Scientific Reports (Sep 2024)
Explainable machine learning model for predicting paratracheal lymph node metastasis in cN0 papillary thyroid cancer
Abstract
Abstract Prophylactic dissection of paratracheal lymph nodes in clinically lymph node-negative (cN0) papillary thyroid carcinoma (PTC) remains controversial. This study aims to integrate preoperative and intraoperative variables to compare traditional nomograms and machine learning (ML) models, developing and validating an interpretable predictive model for paratracheal lymph node metastasis (PLNM) in cN0 PTC patients. We retrospectively selected 3213 PTC patients treated at the First Affiliated Hospital of Chongqing Medical University from 2016 to 2020. They were randomly divided into the training and test datasets with a 7:3 ratio. The 533 PTC patients treated at the Guangyuan Central Hospital from 2019 to 2022 were used as an external test sets. We developed and validated nine ML models using 10-fold cross-validation and grid search for hyperparameter tuning. The predictive performance was evaluated using ROC curves, decision curve analysis (DCA), calibration curves, and precision-recall curves.
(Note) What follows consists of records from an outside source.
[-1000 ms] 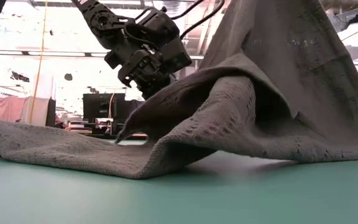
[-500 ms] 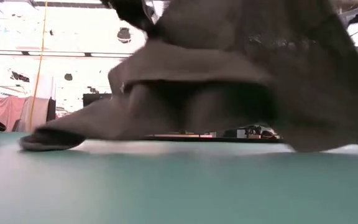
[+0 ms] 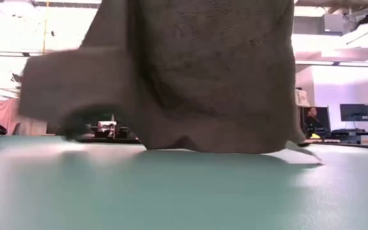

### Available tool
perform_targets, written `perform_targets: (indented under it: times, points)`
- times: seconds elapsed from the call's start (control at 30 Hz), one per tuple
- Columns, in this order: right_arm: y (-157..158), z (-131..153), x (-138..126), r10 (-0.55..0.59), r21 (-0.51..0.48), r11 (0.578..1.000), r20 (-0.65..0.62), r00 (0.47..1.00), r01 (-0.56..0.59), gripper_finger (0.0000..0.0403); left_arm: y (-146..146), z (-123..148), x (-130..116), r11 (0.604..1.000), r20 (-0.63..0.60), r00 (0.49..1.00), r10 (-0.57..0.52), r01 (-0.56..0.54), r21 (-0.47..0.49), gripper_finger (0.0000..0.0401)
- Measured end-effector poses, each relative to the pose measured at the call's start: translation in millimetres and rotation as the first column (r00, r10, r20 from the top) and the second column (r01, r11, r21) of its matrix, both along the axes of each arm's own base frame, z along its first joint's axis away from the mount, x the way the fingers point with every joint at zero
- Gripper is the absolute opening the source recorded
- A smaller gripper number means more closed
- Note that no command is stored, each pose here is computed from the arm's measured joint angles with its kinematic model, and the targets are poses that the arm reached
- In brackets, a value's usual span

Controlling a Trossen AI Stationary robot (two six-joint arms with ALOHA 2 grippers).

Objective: Roll towel into tight, uniform cylinder
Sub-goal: Fold the gray towel

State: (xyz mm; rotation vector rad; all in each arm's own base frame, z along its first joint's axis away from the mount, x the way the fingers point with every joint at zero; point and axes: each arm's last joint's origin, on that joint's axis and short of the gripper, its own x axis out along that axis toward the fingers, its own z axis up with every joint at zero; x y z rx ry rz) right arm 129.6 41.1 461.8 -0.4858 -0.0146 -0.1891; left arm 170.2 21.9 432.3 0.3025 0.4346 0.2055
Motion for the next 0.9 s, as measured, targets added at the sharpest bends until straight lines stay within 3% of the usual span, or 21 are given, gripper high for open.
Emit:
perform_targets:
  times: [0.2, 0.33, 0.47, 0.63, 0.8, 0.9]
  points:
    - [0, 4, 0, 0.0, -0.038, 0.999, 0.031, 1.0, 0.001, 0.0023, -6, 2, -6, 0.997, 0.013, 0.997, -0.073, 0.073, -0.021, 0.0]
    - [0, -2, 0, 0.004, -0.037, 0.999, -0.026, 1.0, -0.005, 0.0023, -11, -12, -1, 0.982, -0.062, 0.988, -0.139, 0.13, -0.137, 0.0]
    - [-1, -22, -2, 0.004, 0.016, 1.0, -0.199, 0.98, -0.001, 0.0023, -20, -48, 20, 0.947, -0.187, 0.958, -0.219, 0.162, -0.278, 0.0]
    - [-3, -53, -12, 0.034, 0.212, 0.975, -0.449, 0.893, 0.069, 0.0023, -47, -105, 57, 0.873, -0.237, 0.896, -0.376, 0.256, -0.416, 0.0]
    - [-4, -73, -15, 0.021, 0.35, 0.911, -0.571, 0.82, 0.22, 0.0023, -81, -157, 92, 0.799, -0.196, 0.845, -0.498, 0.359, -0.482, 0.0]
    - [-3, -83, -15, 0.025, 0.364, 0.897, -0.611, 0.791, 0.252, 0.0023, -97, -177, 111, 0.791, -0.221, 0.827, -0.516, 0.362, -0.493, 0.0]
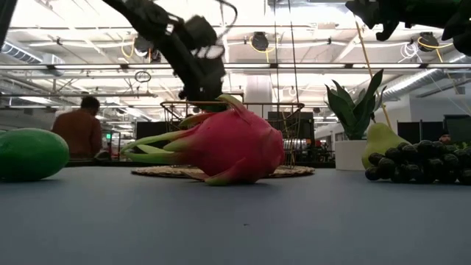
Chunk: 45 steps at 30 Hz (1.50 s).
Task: Build produce basket
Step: Put the green lime into the gold wire basket
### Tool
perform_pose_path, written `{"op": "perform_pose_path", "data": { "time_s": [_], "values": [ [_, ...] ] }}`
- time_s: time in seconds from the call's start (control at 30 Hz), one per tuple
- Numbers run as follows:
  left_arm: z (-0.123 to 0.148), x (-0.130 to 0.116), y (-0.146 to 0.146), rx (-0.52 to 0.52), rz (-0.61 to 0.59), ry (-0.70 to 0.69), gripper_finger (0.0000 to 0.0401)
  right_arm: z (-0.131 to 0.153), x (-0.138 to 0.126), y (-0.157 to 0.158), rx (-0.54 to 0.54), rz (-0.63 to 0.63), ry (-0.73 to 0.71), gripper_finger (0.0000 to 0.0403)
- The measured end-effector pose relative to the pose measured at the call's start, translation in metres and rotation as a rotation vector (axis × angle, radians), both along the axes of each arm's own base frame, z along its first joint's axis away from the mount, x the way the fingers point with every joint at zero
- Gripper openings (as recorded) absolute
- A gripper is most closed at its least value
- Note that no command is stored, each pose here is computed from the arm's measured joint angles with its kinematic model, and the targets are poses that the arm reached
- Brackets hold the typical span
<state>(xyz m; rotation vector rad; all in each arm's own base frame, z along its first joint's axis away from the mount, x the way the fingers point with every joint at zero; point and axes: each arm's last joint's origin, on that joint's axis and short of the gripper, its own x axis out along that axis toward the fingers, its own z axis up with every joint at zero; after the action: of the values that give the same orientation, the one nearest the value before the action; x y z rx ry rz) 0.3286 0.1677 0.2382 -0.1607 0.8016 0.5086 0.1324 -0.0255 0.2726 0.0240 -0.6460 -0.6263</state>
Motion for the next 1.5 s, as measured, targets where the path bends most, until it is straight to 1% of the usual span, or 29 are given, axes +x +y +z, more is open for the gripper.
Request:
{"op": "perform_pose_path", "data": {
  "time_s": [0.13,0.47,0.57,0.7,0.93,1.03,1.17,1.23,1.33,1.43,1.5],
  "values": [
    [-0.019,0.006,0.0,-0.023,-0.024,0.07,0.0296,0.0,0.0,0.0,-0.004,-0.003,0.003,0.0171],
    [-0.044,0.019,-0.013,-0.034,-0.094,0.152,0.03,0.0,0.0,0.0,-0.003,-0.003,0.0,0.0171],
    [-0.047,0.02,-0.018,-0.029,-0.129,0.183,0.0315,0.0,0.0,0.0,-0.003,-0.003,0.0,0.0171],
    [-0.046,0.022,-0.024,-0.009,-0.168,0.19,0.034,0.0,0.0,0.0,0.001,0.0,-0.004,0.0171],
    [-0.045,0.021,-0.028,-0.012,-0.174,0.204,0.038,0.0,0.0,0.0,0.017,0.014,-0.018,0.0171],
    [-0.031,0.015,-0.032,-0.038,-0.153,0.253,0.0389,0.0,0.0,0.0,0.021,0.018,-0.023,0.0171],
    [0.014,0.008,-0.04,-0.068,-0.111,0.256,0.039,0.001,-0.001,0.0,0.018,0.016,-0.024,0.0171],
    [0.039,0.006,-0.045,-0.074,-0.077,0.214,0.039,0.001,-0.001,0.0,0.018,0.016,-0.025,0.0171],
    [0.068,-0.002,-0.056,-0.081,-0.044,0.152,0.039,0.001,-0.001,0.0,0.026,0.024,-0.031,0.0171],
    [0.087,-0.01,-0.071,-0.088,-0.039,0.085,0.039,0.0,-0.001,0.0,0.03,0.032,-0.032,0.0171],
    [0.096,-0.016,-0.081,-0.12,-0.01,0.048,0.039,0.0,0.0,0.001,0.018,0.045,-0.026,0.0171]
  ]
}}
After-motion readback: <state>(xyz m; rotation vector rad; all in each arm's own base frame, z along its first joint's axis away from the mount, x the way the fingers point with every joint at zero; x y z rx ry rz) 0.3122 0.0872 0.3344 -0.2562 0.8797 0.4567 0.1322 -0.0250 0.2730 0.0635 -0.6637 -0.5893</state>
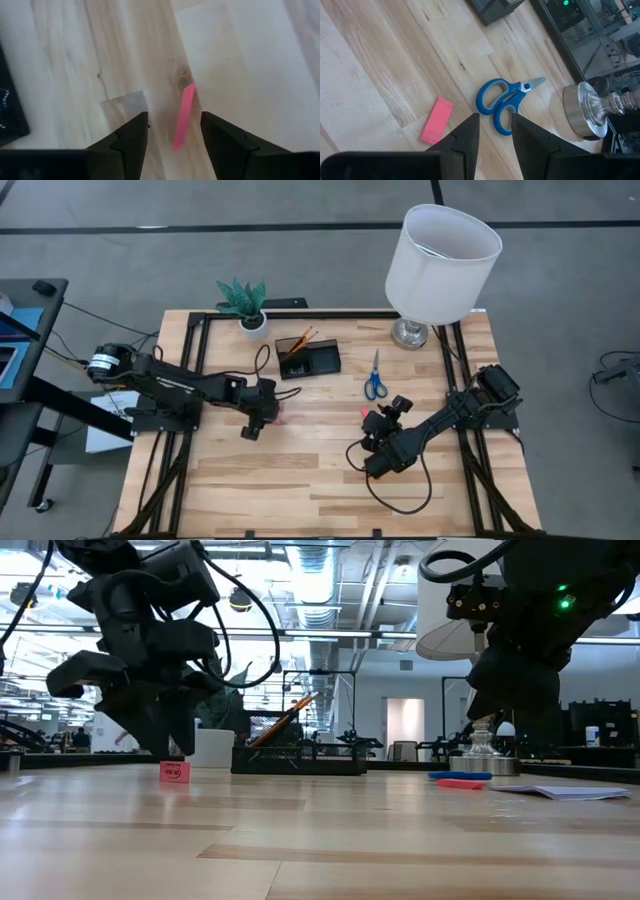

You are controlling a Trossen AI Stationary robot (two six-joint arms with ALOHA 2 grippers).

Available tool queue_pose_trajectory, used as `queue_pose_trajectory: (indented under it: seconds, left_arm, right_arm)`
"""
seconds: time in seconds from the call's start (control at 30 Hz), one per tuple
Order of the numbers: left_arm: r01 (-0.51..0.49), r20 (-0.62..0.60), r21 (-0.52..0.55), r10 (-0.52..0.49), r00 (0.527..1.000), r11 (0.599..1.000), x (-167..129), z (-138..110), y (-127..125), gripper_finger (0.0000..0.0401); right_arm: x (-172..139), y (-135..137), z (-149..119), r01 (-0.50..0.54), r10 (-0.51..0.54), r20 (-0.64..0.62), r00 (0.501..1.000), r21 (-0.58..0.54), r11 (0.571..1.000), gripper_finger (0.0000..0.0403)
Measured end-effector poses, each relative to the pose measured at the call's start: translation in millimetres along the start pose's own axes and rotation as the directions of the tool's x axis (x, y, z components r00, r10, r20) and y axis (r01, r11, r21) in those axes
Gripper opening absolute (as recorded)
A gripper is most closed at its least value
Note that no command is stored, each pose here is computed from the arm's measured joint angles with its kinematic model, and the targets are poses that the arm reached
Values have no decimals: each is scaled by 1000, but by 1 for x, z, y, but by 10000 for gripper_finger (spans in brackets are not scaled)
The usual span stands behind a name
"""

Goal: Pick and place office supplies into organizer
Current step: Put the left pink eraser into the black desk organizer

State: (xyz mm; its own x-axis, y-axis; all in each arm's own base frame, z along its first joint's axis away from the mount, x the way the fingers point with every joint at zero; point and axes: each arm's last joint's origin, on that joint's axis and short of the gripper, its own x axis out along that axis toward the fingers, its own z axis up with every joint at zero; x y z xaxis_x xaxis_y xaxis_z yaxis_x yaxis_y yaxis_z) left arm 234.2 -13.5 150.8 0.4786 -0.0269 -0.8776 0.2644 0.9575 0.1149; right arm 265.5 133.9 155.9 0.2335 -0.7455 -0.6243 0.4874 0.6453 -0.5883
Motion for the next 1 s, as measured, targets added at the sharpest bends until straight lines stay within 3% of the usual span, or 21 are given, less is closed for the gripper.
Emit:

The best model was compared to a traditional logistic regression-based nomogram. The XGBoost model achieved AUC values of 0.935, 0.857, and 0.775 in the training, validation, and test sets, respectively, significantly outperforming the traditional nomogram model with AUCs of 0.85, 0.844, and 0.769, respectively. SHapley Additive exPlanations (SHAP)-based visualization identified the top 10 predictive features of the XGBoost model, and a web-based calculator was created based on these features. ML is a reliable tool for predicting PLNM in cN0 PTC patients. The SHAP method provides valuable insights into the XGBoost model, and the resultant web-based calculator is a clinically useful tool to assist in the surgical planning for paratracheal lymph node dissection.